The results of the detector on the validation set and external across-participants test set are listed in Table 1. The model shows fairly balanced sensitivity and specificity on both datasets, and a high accuracy above 90%. This implies that the generalizability of the proposed model is quite good. The detection accuracy for different BS types is listed in Table 2.

Table 1 Performance of BS detector
Table 2 Performance of BS detector for different BS subtypes

Results of food intake on BS acoustic features

Figure 2 shows the box plots of the BS acoustic features, calculated from all BS recorded in the before and after the food recordings, respectively. As Table 3 shows, significant differences arose in the total duration per minute of BS and spectral bandwidth before and after food recorded from both RLQ and LUQ, and also in the spectral centroid calculated based on BS from RLQ. Generally, the significance level is higher for the BS features from RLQ.

Fig. 2
figure 2

Comparison of differences in BS acoustic features before and after food intake (*: p < 0.05, **: p < 0.001)

Table 3 Characteristics of BS acoustic features: median (interquartile range)

In contrast, no significant difference was observed in mean-crossing ratio at any of the sensor channels.


Performance of the BS detector

The developed CNN-based BS detector in this study achieved an accuracy of 91.06% and a well-balanced sensitivity and specificity. All four subtypes of BS were successfully extracted by the detector.

Almost all samples of SB and HS subtypes were correctly predicted. The SB is a simple pulse, usually with a clear peak showing up in the spectrogram and no other SB present within 100 ms on either side. HS are whistling-like sounds and have one to a dozen frequency components in the spectrogram. The highest harmonic frequency of a HS recorded in the study was up to 4000 Hz. These characteristics make the spectrograms of these two types of BS spiky, and therefore are easily distinguishable from spectrograms of noise segments, which are usually flat. Therefore, it is not surprising to see the high detection accuracy for these two subtypes of BS. HS may be indicative of an obstruction, making this finding of particular clinical value.

We also demonstrated a high detection rate for MB (93.87%). An MB can be described as a cluster of SB. Each burst in a MB looks quite similar, while the amplitude of the pulse and the frequency bandwidth might have some slight differences. There are clear silent gaps between the adjacent bursts, and the length of these silent gaps are also inconsistent. The slight decrease of the accuracy is possible due to the existence of these silent gaps.

The CRS samples had the lowest accuracy, but this was still around 80%. CRS is a continuous random sound, and has everything clustered together, without clear rhythm or pattern. The lack of clear pattern gives it more variability, and also makes it more difficult to be recognized. However, we believe that the accuracy of detecting CRS could increase with a more comprehensive dataset of CRS samples.

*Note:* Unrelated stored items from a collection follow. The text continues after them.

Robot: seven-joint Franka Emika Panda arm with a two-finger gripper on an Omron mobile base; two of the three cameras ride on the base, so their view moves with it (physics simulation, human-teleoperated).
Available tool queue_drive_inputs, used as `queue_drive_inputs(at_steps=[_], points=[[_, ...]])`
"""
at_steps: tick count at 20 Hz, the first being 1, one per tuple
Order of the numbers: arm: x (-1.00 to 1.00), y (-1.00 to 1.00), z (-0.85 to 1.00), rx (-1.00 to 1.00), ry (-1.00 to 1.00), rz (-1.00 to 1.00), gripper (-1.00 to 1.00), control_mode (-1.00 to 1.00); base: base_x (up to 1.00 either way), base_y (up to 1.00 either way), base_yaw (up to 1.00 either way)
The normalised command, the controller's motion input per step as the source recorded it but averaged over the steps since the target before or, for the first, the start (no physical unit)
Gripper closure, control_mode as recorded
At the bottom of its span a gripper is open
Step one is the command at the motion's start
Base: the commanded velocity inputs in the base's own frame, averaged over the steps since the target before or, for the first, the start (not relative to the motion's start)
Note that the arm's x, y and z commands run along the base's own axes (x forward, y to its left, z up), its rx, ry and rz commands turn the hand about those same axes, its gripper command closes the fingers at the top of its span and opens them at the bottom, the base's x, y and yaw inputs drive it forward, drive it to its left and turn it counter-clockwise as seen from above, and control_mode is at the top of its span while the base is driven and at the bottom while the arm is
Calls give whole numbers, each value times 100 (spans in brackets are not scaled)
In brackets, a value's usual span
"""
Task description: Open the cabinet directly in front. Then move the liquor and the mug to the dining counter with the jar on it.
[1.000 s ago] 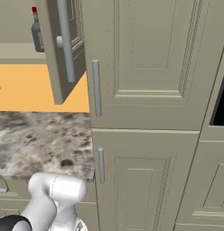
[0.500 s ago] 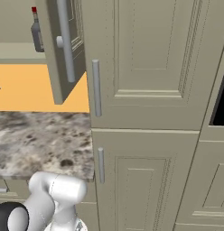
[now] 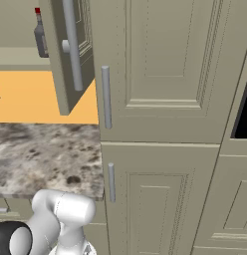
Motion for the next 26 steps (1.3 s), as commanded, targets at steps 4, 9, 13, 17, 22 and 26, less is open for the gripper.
queue_drive_inputs(at_steps=[4, 9, 13, 17, 22, 26], points=[[0, 0, 0, 0, -18, 1, -100, -100, 0, 0, 0], [0, 0, 4, 0, 0, 0, -100, -100, 0, 0, 0], [6, 0, 56, 1, -3, 0, -100, -100, 0, 0, 0], [41, 0, 38, 0, 0, 0, -100, -100, 0, 0, 0], [46, 0, 7, 0, 0, 0, -100, -100, 0, 0, 0], [46, 0, 0, 0, 0, 0, -100, -100, 0, 0, 0]])
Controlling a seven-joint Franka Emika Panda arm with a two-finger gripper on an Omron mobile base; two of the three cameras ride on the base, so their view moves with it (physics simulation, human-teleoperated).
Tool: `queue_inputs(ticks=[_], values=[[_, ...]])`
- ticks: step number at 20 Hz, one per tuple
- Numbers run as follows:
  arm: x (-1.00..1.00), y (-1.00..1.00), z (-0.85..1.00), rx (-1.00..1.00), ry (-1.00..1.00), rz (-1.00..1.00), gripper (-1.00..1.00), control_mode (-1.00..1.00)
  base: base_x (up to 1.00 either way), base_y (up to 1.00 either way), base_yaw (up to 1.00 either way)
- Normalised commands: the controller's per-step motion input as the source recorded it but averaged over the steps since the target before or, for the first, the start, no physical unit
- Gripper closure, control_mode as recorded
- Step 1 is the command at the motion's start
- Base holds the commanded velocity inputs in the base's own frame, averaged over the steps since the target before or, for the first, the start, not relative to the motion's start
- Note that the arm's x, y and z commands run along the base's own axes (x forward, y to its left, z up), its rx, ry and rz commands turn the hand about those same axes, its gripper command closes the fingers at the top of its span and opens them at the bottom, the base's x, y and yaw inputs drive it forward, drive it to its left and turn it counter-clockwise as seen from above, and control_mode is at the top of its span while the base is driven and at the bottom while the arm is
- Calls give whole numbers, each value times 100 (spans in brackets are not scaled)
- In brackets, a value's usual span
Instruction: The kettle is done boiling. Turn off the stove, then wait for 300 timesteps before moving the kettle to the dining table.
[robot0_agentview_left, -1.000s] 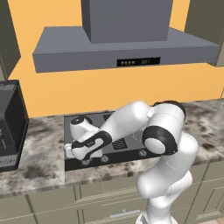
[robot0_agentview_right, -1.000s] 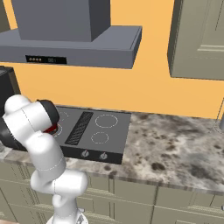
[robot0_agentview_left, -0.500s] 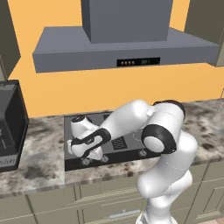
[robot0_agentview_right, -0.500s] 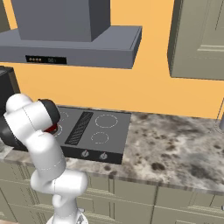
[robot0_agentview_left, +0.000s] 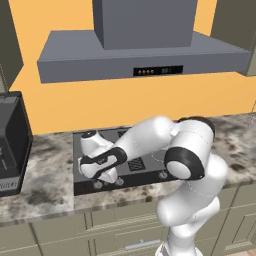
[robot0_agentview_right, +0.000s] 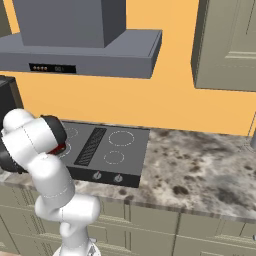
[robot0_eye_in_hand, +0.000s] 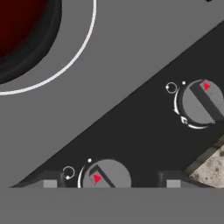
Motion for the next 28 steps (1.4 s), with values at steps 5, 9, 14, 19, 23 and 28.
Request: queue_inputs(ticks=[5, 9, 14, 19, 23, 28], values=[[-20, 0, 35, 0, 0, -9, -100, -100, 0, 0, 0], [-19, -4, 38, 1, 2, -6, -100, -100, 0, 0, 0], [-11, -18, 37, 2, 3, -1, -100, -100, 0, 0, 0], [-15, -8, 35, 0, 0, 0, -100, -100, 0, 0, 0], [-11, 0, 52, 0, 2, 9, -100, -100, 0, 0, 0], [-6, 0, 45, 0, 1, 13, -100, -100, 0, 0, 0]])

Our detector has some advantages when compared to other methods developed to extract BS. Zhao K et al. [17, 18] developed CNN-based BS recognizers, and found similar accuracy to our study (above 90%) However, their models were designed to be low computational complexity solutions, and therefore were restricted to identify if a bowel sound had appeared in a segment of 1 s duration. They were successful in their aim. However, unlike our detection they do not provide a time stamp for the BS.

Liu J., et al. [16] developed an LSTM-based BS detector, which is able to determine the beginning and ending points of every bowel sound by segmenting the recording and detecting BS on each segment. Although they reported a high accuracy and sensitivity on the test set at above 90%, when they tested the model under ‘the real use’ condition, the sensitivity dropped to 62%.

Horiyama et al. [20] has recently reported an ANN-based BS detector, with improved power-normalized cepstral coefficients. Their model achieved good accuracy under both quiet and noisy environments. The unbalanced dataset used in their work, however may have led to potential problems, because they also reported a low positive predictive value, at around 60% ± 20%.

With our proposed detector we achieved a similar accuracy performance to other researchers, but with both high sensitivity and specificity. Further, our comparatively large study demonstrates the good generalizability of our detector. The method also facilitates the ability to give an accurate start and end point of each BS (see methods section for detail), which is important for calculating the BS features, and for BS feature based analysis. In addition, the accuracy of our model in detecting bowel sound types SB, MB and HS was excellent. The model could be further improved with a more comprehensive dataset for CRS samples. The extra information provided by BS features or the occurrence of number of specific BS subtypes may provide additional clinical insight.

Effect of food intake

We found a significant increase in total BS duration after food consumption. Similar results have been reported previously and this consistency further validates our approach. Du et al. [21] showed that the BS density and summed amplitude were significantly higher after food consumption. Recently, Horiyama et al. [20] also reported that the density and length of BS significantly increased after coffee and soda intake.

The frequency domain BS features, SC and SBW, show different results. The spectral bandwidth shows significant difference between the two recording periods while the spectral centroid shows significance only at RLQ. The spectral centroid is the “centre of mass” of the spectrum, and the spectral bandwidth is defined as the frequency range in which the amplitude is not less than half its maximum value. The results suggest that, the food intake would shift the main frequency component for BS from RLQ, and reduce the energy spread of the frequency spectrum for BS recorded from both RLQ and LUQ.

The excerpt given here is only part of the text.